We get about a minute of back-and-forth between Riker and Commodore Sunglasses, and for a few brief moments, the show actually feels like Star Trek. Jonathan Frakes is still great. If we had a whole series with him as a captain of a star ship, it could be amazing (though, without any of this Discovery / Picard style writing – I don’t want another classic character to be ruined).

Picard’s brain problem spontaneously flares up again, and honestly it has better dramatic timing than most of the actors.

Very slowly, the super-beings are making their way through the portal, and apparently they’re just tentacles – not what I was expecting.

They manage to close the portal again, and the super-beings just decide to go back into it. Apparently even though they’ve been summoned, ostensibly to rescue the androids down on the planet, they decide that since the portal has closed they must not need rescuing.

Picard dies, and the rest of the characters just mope around for a bit. Seven of Nine says that she intended to never again ‘kill somebody just because it’s what they deserve’. What a weird thing to aim for.

Okay, this next one’s harsh – maybe too harsh, even for me – but Evan Evagora is not an experienced enough actor to pull off that short scene with him and Raffi. Now, I like Evan Evagora – he’s got some great pictures on Instagram – but he doesn’t have a lot of acting credits – only two before Star Trek Picard. Now this alone isn’t a bad thing – in fact I quite like that the show was willing to give out some parts to less-experienced actors – it helps them to get going in the acting world. This short scene is very cringe-worthy, and I actually blame the directors for this, because if you as a director get an actor to do something, and it’s obvious that they can’t really perform that way yet, do the scene differently.

Anyway, we then learn that Data has actually been alive all this time, inside a simulation, for about twenty years. Why did they leave him there? They’ve been building all of these other android bodies, why not make one for Data?

Also, considering how good Brent Spiner is at playing Data, they should have had a lot more of him in this series.

Data says he wants to die again, and he says ‘Mortality gives meaning to human life.’ No, no it doesn’t. This line kind of highlights what’s wrong with this show – Picard is supposed to be a philosophical character, and Star Trek is supposed to be a philosophical show, but you can’t have that unless the people writing it are very intelligent.

Anyway, they transfer Picard’s memories into a new body – I’m not sure what kind of body this is – the show doesn’t seem to understand that a biological android is just a fucking human, but it seems to want to think that somehow they’re still robots – I don’t know – it doesn’t make sense. But something that other critics have said is that this new Picard isn’t Picard – the real Picard died when his body died. And this is an important point: is a copy a continuation? If this were classic Star Trek, this idea would have been explored, but since it’s not classic Star Trek, it isn’t.

The characters are fine with it anyway – they all seem to consider this new body with Picard’s memories to be Picard. I did wonder though – what did they do with the old body? Did they just dump it in the trash? We don’t see the other body at any point – itself an odd choice for the show to make. Perhaps they just wanted to ignore the philosophical implications of all of this.
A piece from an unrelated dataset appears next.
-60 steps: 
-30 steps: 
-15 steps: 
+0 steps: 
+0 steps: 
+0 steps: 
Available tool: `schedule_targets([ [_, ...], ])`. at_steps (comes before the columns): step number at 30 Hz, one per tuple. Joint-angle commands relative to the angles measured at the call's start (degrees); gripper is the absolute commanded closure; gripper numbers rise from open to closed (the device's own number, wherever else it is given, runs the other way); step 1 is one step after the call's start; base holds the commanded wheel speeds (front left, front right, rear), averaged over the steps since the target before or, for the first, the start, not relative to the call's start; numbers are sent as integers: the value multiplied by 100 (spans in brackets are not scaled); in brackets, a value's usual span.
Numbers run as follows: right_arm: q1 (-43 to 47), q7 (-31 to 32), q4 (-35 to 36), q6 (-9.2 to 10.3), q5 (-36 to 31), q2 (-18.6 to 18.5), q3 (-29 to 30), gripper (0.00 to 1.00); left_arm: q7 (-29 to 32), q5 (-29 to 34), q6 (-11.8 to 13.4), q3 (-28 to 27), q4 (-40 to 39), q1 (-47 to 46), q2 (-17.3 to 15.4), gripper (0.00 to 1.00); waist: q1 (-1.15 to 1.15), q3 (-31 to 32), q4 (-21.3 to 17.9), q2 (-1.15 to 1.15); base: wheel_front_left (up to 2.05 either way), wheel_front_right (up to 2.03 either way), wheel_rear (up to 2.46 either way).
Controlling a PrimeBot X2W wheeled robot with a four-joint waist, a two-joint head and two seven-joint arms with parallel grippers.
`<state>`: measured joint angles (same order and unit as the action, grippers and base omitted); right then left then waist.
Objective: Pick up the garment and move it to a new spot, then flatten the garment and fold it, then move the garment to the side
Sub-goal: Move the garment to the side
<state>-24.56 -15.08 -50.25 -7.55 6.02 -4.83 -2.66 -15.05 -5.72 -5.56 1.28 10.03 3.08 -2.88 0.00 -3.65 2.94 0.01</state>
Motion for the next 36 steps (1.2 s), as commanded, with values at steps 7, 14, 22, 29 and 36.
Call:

In the end, Picard has no brain problem, and Data is still dead, so basically nothing has changed since the start of the series. (Because this series chose to make Picard’s brain problem into a thing – they could have just ignored it any no-one would have noticed.)

For about half a second just before the final shot of the series, there’s a brief lesbian moment between Seven and Raffi. This really pissed me off. It’s so fucking weak. You don’t get representation points for lesbians holding hands – it’s not 19-fucking-95 – it’s 2020. Two decades ago you got points for that, but not now. If you want credit for having lesbians in your show, put them front and centre – make the main two characters lesbians, THEN you get credit for it. Either put them front and centre or don’t bother at all. Ambiguous sentences and people in the background holding hands is just fucking weak.

And then at the end, the ‘gang’ is about to go off on some other adventure. It’s not obvious why they decide to do this. But more importantly, what’s actually going to happen to all of those androids down on the planet? They can’t just be left there – the Romulans would just come back. In the end, we have no idea what happens to the androids, which was the entire point of this story.

It’s just astonishing how much of this episode made no sense – not just in terms of the wider context of the Star Trek canon, but in terms of things this show said earlier in the series. There is no consistency; there is no coherence.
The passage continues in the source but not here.